Cave artists are not making up things. They see reality on rock surfaces. They are making animals appear from the rocks, a reality they have experienced. To the people who made the pictures, they are not images; they are not symbolic representations, but real “beings”.
When you drift into higher states of consciousness, you see and experience a variety of visual images. You also hear, smell and feel many things. Initially, you are choked and constricted; you feel you are falling through a long dark tunnel. Or else you are drowning in waters and feel tremendous pressure on your chest. Then the animals and other "spirits" appear. They help you navigate and assist you to rise to higher levels - into the light.
The cave art also includes many symbols - grids, zig-zags, dots, etc. Do they persist to this date as the cross and swastika? A “wounded man” lies among the ethereal animals, speared. “Crucified man” imagery continues to this age.

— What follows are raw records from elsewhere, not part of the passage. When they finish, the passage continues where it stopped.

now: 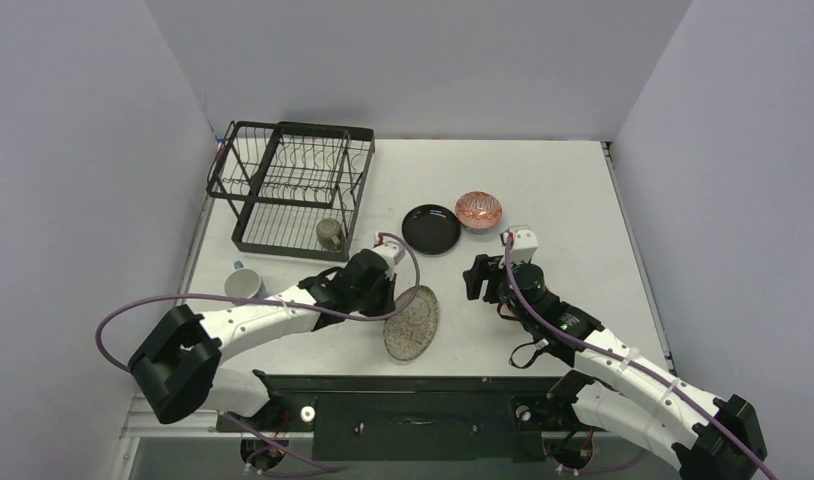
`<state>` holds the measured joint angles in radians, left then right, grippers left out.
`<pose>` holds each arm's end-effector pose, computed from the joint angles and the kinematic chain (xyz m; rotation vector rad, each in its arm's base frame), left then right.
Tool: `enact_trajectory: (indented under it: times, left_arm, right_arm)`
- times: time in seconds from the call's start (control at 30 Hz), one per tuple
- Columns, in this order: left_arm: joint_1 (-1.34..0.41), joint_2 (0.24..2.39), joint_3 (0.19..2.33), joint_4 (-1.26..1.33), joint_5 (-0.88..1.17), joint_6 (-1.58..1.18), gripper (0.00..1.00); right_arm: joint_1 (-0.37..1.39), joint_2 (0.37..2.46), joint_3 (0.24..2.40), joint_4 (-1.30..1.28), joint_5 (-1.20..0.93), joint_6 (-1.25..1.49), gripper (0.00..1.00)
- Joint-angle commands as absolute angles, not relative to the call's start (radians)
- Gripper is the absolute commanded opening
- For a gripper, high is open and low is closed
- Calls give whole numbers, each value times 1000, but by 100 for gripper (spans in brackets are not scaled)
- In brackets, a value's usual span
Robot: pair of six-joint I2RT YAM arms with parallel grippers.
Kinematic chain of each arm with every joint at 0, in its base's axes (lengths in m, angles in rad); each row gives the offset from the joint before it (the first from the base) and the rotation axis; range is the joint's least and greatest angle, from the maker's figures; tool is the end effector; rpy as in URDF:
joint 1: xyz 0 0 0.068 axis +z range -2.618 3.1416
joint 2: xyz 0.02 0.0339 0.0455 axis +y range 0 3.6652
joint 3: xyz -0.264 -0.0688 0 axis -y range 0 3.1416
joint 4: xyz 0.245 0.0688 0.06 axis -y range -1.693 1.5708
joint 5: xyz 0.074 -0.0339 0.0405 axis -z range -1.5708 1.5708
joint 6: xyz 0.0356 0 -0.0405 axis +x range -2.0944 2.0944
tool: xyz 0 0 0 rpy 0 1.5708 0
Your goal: Load the mixed dishes into the dish rack
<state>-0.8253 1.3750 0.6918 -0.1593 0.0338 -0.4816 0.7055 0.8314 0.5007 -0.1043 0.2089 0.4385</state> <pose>0.1819 -0.1988 0.1825 0.4458 2.4740 -0.6162 0.1510 0.1189 0.2399 -0.1356 2.0300 0.5222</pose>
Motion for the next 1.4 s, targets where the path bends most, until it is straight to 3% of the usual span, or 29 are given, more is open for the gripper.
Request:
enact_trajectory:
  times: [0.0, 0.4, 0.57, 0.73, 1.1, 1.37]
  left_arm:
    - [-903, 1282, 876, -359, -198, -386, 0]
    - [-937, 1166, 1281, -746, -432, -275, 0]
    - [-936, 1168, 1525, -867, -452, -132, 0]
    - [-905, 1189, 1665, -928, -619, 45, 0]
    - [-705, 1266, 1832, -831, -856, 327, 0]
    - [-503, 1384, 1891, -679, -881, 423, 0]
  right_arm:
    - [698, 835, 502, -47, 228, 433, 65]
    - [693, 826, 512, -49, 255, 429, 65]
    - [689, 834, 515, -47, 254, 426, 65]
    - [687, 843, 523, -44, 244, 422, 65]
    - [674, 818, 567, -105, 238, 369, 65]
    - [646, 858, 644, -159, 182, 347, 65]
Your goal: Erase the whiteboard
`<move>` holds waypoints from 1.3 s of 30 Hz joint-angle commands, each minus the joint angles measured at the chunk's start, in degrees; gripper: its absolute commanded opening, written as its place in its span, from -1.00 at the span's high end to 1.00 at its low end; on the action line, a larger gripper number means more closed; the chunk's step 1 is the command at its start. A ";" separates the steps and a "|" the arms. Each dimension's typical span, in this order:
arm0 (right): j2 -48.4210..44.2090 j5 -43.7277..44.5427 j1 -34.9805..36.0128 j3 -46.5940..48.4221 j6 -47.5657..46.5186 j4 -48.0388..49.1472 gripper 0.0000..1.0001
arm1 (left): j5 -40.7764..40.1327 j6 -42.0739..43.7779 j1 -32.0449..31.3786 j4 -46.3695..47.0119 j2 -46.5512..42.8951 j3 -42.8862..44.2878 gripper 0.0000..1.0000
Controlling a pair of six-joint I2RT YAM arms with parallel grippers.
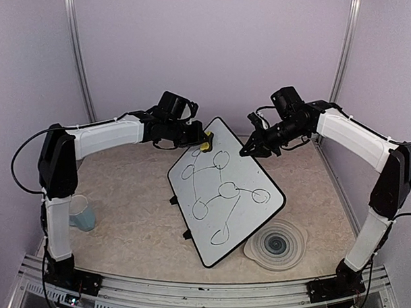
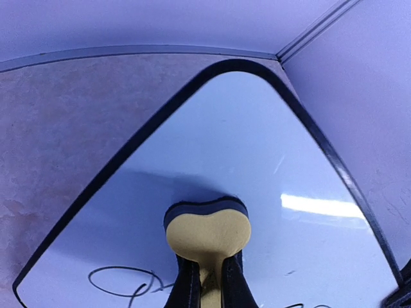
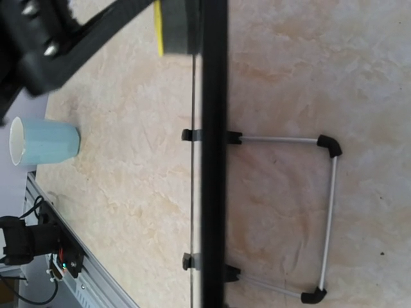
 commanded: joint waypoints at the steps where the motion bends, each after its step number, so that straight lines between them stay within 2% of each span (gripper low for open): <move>1: 0.29 -4.44 2.04 2.15 -6.28 4.86 1.00 | -0.16 -0.50 0.99 0.14 0.89 -6.47 1.00; 7: -1.46 -4.28 1.99 -0.79 -4.20 6.70 1.00 | -2.61 -1.94 1.39 0.91 0.40 -11.63 1.00; 14: -3.92 -4.18 1.95 -4.04 -2.08 8.74 1.00 | -6.78 -7.39 0.97 0.85 -0.84 -15.31 1.00; 17: -4.06 -3.96 1.95 -4.23 -2.07 8.53 1.00 | -5.51 -7.56 0.31 0.61 -0.46 -13.14 1.00; 20: -3.75 -4.13 1.95 -4.13 -1.84 8.58 1.00 | -3.63 -2.66 -3.32 1.04 0.02 -6.45 1.00; 24: -3.72 -4.07 1.91 -3.74 -1.53 8.42 1.00 | 1.05 -0.81 -7.74 0.56 1.72 0.08 1.00; 31: -3.80 -3.59 1.89 -3.16 -2.40 7.49 1.00 | 1.91 -0.20 -11.99 -0.86 3.01 2.90 1.00; 34: -3.81 -3.53 1.82 -2.85 -2.59 7.40 1.00 | 0.56 -2.69 -10.25 0.11 2.21 -0.11 1.00; 39: -4.09 -3.56 1.63 -2.91 -3.02 7.26 1.00 | -2.60 -8.23 -3.50 1.42 0.62 -6.43 1.00</move>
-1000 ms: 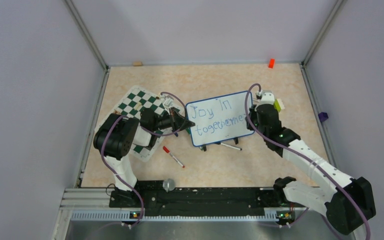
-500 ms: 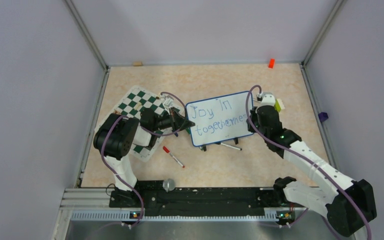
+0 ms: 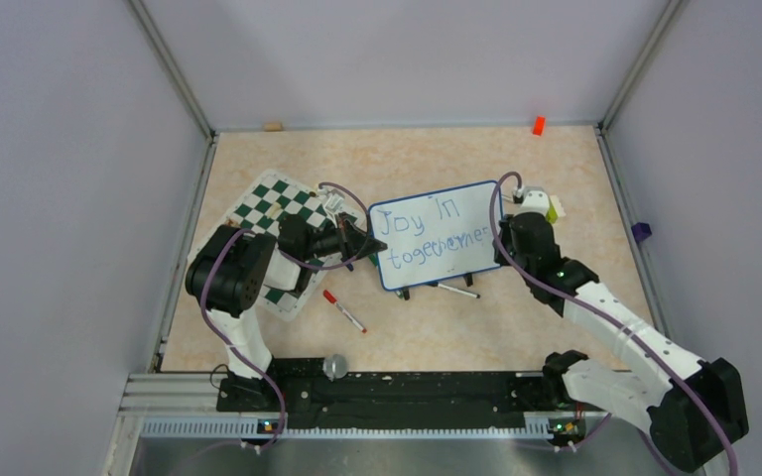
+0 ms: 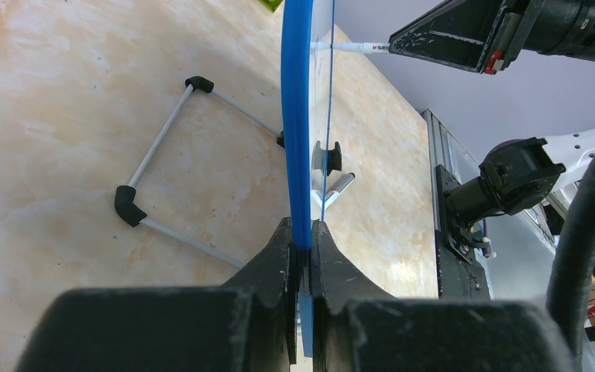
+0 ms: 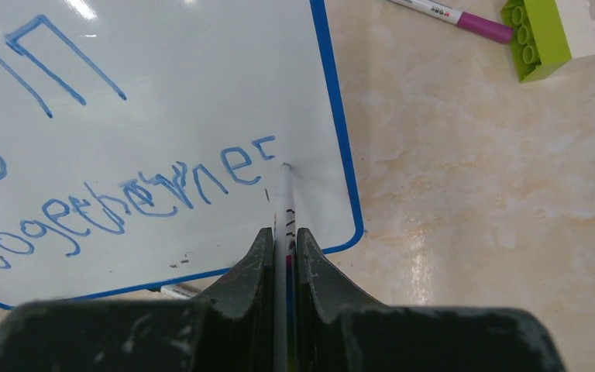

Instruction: Write a sentence on the whiteboard

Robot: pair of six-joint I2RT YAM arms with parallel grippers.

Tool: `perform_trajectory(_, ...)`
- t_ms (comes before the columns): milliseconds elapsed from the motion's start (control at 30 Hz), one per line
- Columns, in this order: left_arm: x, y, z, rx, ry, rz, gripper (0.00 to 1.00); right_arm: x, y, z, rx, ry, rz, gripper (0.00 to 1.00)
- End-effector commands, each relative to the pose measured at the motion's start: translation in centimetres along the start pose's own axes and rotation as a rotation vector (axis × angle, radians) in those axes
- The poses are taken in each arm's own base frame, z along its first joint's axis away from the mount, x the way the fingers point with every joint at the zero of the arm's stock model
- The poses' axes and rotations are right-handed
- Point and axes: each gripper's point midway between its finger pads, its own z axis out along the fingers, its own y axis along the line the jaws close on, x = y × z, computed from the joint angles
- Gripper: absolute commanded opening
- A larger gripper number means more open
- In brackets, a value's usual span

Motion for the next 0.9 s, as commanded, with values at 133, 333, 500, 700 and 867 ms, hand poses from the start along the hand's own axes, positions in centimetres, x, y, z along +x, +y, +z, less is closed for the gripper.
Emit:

Neanderthals, who co-existed with humans for some time and interbred (the book gets this wrong) did not indulge in cave art, even though they occupied some of the same caves at times. In all probability, Neanderthals saw the paintings left by their cousins. They could have been baffled and never made any sense out of the figures.
Cave art ended with the conclusion of the last ice age. History saw the start of a new dawn that ended the hunter-gatherer lifestyle that gave way to cities and settled agriculture. Caves and tunnels did not disappear. They make the appearance as cavernous buildings - pyramids, ziggurats, temples and churches, with paintings covering the walls and ceilings. Another set of animals and half animal - humans images, floating out of the walls. They beckon you to another world.
Geographic patterns persist. Of chanting, singing and dancing we have no evidence from the Upper Palaeolithic, but if “present is key to the past”, we have to conclude that all the religious paraphernalia and beliefs have a long history.
Why belief arose in one animal species has the answer in the higher consciousness that H.sapiens acquired 70,000 years onwards. It has deep relations to dreams, in the sense that dream state consciousness is part of this higher consciousness.
The cave paintings are not graffiti painted by bored individuals or aesthetically inclined artists. They represent part of our consciousness that we all experience, yet not understand well.
Lewis-Williams talks about social stratification and conflicts maybe from a Marxist perspective. I am not sure how relevant this could be. Shamanism does not indicate social stratification. Such rigid social stratification happened after the hunter-gatherer mode of living was abandoned. So these views should be taken cautiously. Otherwise, the book is a good read.